Write the material out again, line by line, exactly as it is.
-------
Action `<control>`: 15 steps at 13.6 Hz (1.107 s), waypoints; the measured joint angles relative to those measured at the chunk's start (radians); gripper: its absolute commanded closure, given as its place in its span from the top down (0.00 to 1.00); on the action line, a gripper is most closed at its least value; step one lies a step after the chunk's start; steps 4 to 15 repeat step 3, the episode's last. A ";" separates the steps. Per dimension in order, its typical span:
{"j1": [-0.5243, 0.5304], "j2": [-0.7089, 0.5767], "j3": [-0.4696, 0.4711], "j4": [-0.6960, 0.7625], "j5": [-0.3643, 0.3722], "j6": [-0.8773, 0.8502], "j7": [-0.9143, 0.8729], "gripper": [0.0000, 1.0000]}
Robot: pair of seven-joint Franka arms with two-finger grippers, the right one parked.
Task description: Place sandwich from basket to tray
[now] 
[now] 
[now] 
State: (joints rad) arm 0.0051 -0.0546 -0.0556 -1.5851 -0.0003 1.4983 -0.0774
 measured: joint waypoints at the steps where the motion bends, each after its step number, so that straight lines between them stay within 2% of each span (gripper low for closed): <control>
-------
▶ _Answer box_:
Action `<control>`: 15 steps at 13.6 Hz (1.107 s), waypoints; the measured joint angles relative to those measured at the chunk's start (radians); gripper: its absolute commanded closure, given as its place in its span from the top down (0.00 to 1.00); on the action line, a gripper is most closed at its least value; step one lies a step after the chunk's start; steps 4 to 15 repeat step 3, the episode's last. A ";" separates the steps. Per dimension in order, its typical span:
{"j1": [-0.5243, 0.5304], "j2": [-0.7089, 0.5767], "j3": [-0.4696, 0.4711], "j4": [-0.6960, 0.7625], "j5": [-0.3643, 0.3722], "j6": [-0.8773, 0.8502], "j7": [-0.9143, 0.8729], "gripper": [0.0000, 1.0000]}
Robot: pair of seven-joint Franka arms with two-finger grippers, the right one parked.
Task description: Place sandwich from basket to tray
[now] 
[now] 
[now] 
State: (joints rad) arm 0.0051 -0.0546 -0.0556 -1.5851 -0.0003 1.4983 -0.0774
 measured: joint waypoints at the steps where the motion bends, each after its step number, so that straight lines between them stay within 2% of each span (gripper low for closed): <control>

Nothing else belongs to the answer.